Available data:
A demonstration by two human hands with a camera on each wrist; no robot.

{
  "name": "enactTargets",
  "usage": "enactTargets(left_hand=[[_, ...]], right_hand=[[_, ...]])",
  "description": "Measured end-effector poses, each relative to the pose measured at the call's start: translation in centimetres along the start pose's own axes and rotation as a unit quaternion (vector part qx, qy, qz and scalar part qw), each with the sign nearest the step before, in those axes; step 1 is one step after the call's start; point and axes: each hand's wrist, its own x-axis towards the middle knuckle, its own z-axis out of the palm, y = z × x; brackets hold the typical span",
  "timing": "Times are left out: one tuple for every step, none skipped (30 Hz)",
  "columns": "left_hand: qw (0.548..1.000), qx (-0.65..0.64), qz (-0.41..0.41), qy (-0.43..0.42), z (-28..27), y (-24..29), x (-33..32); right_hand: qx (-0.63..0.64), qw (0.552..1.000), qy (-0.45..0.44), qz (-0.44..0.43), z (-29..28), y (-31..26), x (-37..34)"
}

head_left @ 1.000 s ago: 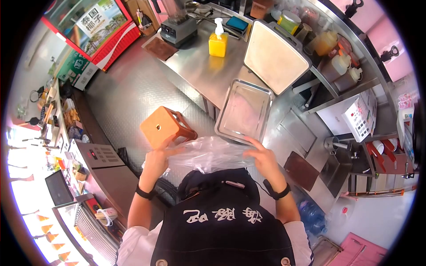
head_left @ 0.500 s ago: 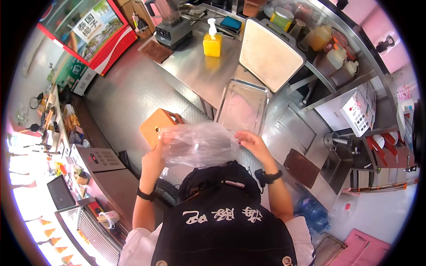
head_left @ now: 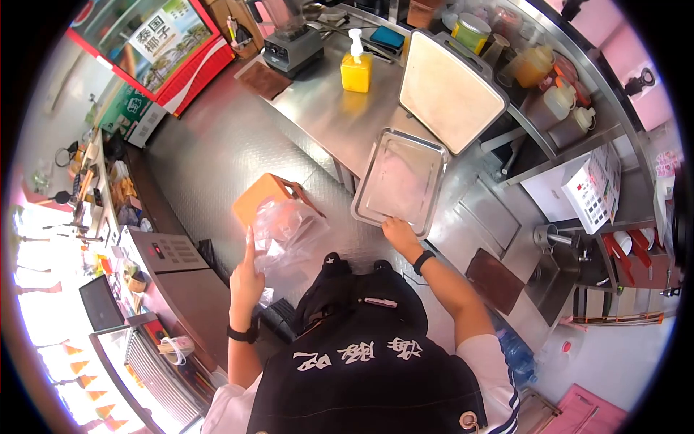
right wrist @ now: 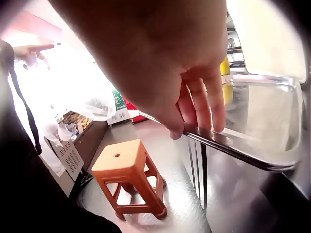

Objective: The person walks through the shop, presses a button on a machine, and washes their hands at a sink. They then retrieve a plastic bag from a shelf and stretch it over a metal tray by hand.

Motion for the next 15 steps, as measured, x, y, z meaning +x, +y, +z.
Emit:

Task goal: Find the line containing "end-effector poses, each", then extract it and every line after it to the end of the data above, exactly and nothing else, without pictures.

Solution to the exercise:
  "description": "Measured end-effector poses, each relative to the pose measured at the call's start: translation in centimetres along the start pose's own axes and rotation as a unit quaternion (vector part qx, qy, qz and scalar part qw), each with the sign nearest the step before, in those axes; step 1 is one step after the call's start; point and axes: each hand's wrist, its own x-axis towards the middle knuckle, its own z-axis out of the palm, y = z × x; brackets hold the typical span",
  "timing": "Times are left out: one tuple for every step, none skipped (30 Hz)",
  "columns": "left_hand: qw (0.548..1.000), qx (-0.65..0.64), qz (-0.41..0.41), qy (-0.43..0.42), z (-28..27), y (-24..29), x (-33..32); right_hand: qx (-0.63..0.64), qw (0.552..1.000), qy (-0.45..0.44), qz (-0.44..0.43), z (-29..28), y (-31..26), x (-37..34)"
}

head_left @ 1.000 s ago: 
head_left @ 0.500 s ago: 
head_left @ now: 
right wrist @ now: 

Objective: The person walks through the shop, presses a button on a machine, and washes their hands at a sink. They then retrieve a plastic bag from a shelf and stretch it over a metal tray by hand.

Motion for the next 15 steps, as measured, x, y, z meaning +x, +y, +z.
Emit:

Nothing else belongs to this answer.